SANZAR made it clear in the ruling of the Appeals Committee on the cases of Silatolu Latu and Will Skelton that they are not going to tolerate so called “tip tackles”.

This is when the player with the ball is allowed to be crashed on his head or shoulder, or is forced to stick out a hand to try and soften the crash.

Both Waratahs submissions for overruling the original sanctions were rejected, unanimously. The original decisions of four weeks for Latu and two weeks for Skelton were upheld. These sanctions were ruled not to be “manifestly excessive”.

The significant finding related to Skelton. He was found, essentially, to be an accessory to the tip tackle. His defence was that he didn’t realise that Sam Whitelock had been lifted and driven by Latu. This defence was clearly wrong and it was rejected, rightly in my opinion.

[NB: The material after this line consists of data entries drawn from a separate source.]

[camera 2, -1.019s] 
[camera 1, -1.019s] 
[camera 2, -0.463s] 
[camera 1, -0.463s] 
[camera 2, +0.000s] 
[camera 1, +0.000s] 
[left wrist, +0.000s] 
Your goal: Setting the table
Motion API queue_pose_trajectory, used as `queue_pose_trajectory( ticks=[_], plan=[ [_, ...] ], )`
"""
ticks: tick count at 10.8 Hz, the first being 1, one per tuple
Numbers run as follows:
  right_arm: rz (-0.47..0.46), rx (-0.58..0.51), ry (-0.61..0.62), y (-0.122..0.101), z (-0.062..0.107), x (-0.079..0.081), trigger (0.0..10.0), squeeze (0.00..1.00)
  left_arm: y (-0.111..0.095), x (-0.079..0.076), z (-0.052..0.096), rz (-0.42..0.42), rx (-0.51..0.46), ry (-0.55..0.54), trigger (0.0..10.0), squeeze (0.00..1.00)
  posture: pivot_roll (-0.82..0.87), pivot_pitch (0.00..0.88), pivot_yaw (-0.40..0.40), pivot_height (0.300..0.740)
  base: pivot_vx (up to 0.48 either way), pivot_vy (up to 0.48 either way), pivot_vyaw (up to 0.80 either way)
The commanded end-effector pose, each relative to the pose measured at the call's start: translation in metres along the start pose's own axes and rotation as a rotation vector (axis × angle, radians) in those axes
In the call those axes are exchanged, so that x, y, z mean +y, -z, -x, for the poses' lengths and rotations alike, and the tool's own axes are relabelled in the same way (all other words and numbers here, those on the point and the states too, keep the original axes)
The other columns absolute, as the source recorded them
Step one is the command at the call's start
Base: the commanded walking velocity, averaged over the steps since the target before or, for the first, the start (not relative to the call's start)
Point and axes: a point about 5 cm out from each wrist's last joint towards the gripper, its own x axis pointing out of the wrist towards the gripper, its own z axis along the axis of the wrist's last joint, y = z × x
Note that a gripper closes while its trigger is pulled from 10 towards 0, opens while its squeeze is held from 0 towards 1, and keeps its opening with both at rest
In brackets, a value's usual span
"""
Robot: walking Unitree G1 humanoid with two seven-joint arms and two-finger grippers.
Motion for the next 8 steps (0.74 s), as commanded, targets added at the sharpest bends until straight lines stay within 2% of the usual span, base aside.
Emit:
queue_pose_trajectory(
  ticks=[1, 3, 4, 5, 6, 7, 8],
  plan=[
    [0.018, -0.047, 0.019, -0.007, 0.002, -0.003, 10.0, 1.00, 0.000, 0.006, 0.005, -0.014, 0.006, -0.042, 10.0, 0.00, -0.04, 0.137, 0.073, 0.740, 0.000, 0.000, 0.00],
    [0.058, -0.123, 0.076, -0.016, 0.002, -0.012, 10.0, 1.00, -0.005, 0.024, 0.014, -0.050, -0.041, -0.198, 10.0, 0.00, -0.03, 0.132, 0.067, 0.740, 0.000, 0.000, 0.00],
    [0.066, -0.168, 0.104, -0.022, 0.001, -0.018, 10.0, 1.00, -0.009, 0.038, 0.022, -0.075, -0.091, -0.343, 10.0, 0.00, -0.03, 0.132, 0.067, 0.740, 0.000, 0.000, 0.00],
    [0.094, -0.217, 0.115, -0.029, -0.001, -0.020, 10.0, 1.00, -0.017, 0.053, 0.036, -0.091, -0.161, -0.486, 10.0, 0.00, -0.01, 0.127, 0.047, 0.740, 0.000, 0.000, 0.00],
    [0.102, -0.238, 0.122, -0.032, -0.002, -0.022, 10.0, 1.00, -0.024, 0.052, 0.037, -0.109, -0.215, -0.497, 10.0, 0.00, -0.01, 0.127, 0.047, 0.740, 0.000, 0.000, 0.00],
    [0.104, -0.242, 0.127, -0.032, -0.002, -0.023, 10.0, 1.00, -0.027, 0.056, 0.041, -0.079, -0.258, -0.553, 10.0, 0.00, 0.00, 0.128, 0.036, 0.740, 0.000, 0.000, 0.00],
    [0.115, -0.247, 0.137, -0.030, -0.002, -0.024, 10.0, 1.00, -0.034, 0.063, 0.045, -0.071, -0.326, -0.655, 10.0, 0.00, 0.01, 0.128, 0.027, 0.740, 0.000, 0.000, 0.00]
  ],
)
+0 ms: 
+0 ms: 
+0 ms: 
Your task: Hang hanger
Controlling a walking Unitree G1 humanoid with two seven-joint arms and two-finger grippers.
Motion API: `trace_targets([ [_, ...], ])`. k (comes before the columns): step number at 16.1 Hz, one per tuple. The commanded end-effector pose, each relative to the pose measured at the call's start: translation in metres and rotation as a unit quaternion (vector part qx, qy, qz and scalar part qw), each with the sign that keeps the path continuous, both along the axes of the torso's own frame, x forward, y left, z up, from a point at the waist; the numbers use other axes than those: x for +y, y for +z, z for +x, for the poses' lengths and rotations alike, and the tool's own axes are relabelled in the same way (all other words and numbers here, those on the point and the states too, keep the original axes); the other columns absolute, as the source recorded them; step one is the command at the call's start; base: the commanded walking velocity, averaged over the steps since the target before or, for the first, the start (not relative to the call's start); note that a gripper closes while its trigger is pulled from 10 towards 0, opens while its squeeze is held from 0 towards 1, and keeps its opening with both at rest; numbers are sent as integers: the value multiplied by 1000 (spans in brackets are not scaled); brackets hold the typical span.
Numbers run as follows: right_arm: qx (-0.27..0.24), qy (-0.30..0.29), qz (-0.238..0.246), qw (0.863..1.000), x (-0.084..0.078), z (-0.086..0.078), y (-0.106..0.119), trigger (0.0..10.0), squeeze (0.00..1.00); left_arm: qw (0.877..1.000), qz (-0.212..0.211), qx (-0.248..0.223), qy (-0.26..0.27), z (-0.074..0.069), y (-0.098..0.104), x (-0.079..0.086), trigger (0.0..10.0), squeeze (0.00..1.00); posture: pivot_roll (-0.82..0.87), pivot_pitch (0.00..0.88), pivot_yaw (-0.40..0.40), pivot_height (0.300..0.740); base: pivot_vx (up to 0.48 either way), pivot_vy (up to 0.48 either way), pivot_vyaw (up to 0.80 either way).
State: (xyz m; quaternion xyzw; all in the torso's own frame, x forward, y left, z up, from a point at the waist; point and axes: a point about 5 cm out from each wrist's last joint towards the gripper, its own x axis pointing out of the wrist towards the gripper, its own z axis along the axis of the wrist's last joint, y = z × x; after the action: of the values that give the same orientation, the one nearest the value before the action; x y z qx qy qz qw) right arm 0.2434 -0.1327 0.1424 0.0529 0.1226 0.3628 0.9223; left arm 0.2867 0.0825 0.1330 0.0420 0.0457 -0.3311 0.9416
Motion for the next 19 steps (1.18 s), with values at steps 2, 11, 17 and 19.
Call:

The Appeals Committee, in ruling that Skelton was “reckless” in combining with Latu on the tackle, has entrenched the precedent that if there are several players in a dangerous tip tackle they all, to a greater or lesser degree, will be sanctioned for their actions.

In allowing the appeal of Latu and Skelton to go forward, and to take Skelton to South Africa with the Waratahs in the expectation that he would be a player rather than a passenger, Michael Cheika clearly revealed that he does not get it with the SANZAR clampdown on dangerous play.

This is exceedingly dangerous for the Waratahs, as the yellow cards awarded against them in their losing match with the Lions at Johannesburg indicated.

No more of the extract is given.